Leipzig (epd). Die Expertenkommission zur Auswahl des neuen Leipziger Thomaskantors hat Kritik des Chores an ihrer Entscheidung zurückgewiesen. Die massiven fachlichen Vorwürfe älterer Chormitglieder gegen den Kirchenmusiker Andreas Reize entsprächen "keineswegs den Tatsachen", schrieben die fünf Kommissionsmitglieder in einem Brief an Leipzigs Oberbürgermeister Burkhard Jung (SPD), den die Stadtverwaltung am Dienstag veröffentlichte.
"Mit großer Sorge nehmen wir wahr, dass unsere aufwendige, vom Anfang bis zum Ende sehr gut strukturierte Arbeit diskreditiert und das Ergebnis prinzipiell infrage gestellt werden", erklärte die Kommission.
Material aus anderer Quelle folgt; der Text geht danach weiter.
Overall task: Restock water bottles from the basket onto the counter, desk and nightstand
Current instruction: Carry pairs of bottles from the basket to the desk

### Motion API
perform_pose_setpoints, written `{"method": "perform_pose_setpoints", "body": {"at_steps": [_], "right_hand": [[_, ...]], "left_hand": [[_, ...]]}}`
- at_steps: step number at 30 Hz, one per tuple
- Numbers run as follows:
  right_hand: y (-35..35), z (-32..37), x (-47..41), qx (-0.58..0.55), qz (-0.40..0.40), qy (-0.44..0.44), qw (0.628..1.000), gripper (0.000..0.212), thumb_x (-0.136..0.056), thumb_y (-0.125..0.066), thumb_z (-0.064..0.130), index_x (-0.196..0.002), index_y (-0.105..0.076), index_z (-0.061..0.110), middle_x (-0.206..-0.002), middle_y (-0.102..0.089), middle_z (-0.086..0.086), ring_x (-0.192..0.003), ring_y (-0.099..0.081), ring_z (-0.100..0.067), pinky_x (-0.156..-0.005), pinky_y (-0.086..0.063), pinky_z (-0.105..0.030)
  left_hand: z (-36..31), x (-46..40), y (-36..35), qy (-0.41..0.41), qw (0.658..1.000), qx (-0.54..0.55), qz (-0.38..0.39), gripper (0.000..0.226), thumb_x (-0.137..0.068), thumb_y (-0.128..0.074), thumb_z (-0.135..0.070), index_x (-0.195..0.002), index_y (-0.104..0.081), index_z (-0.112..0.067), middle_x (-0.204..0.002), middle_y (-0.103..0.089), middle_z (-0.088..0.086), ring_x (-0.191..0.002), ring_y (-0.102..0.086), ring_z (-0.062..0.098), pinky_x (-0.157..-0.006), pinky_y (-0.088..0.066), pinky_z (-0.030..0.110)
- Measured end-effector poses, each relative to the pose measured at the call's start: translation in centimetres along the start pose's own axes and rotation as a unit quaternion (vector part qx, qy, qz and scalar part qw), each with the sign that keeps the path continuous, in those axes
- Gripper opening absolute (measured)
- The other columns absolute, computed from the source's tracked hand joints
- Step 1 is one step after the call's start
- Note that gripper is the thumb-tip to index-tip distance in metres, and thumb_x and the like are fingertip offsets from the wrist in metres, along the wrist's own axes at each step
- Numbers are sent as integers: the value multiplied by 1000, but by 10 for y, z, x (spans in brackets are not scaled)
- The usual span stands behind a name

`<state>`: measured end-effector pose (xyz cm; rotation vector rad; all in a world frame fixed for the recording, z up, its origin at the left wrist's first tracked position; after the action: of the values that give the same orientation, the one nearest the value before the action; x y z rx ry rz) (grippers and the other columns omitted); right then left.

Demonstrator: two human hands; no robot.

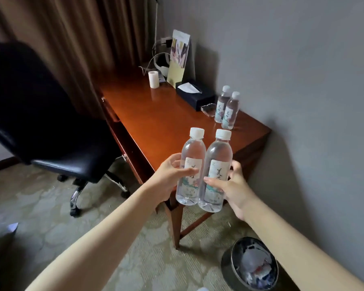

Dadurch bestehe nicht zuletzt die Gefahr, dass Reize "seine Bereitschaft zur Übernahme des Amtes zurückzieht". Den Vorwurf, die Kommission habe nach politischen und Lobbyinteressen gehandelt, weise man entschieden zurück.
Der Leipziger Stadtrat hatte den 45-jährigen schweizerischen Kirchenmusiker Andreas Reize auf Empfehlung der Kommission im Dezember einstimmig als Nachfolger von Thomaskantor Gotthold Schwarz (68) bestimmt. Schwarz scheidet Ende Juni aus dem Amt, Reize soll Anfang September übernehmen.
Mehrere ältere Mitglieder des Chors hatten sich vergangene Woche in einem offenen Brief gegen Reize gewandt. Darin stellten sie unter anderem dessen musikalische und pädagogische Kompetenz infrage. Sie forderten, Leipzigs Universitätsmusikdirektor David Timm zum neuen Thomaskantor zu machen, sowie "persönliche Konsequenzen" von Chor-Geschäftsführer Emanuel Scobel. Der Thomanerchor ist einer der ältesten und bekanntesten Knabenchöre der Welt.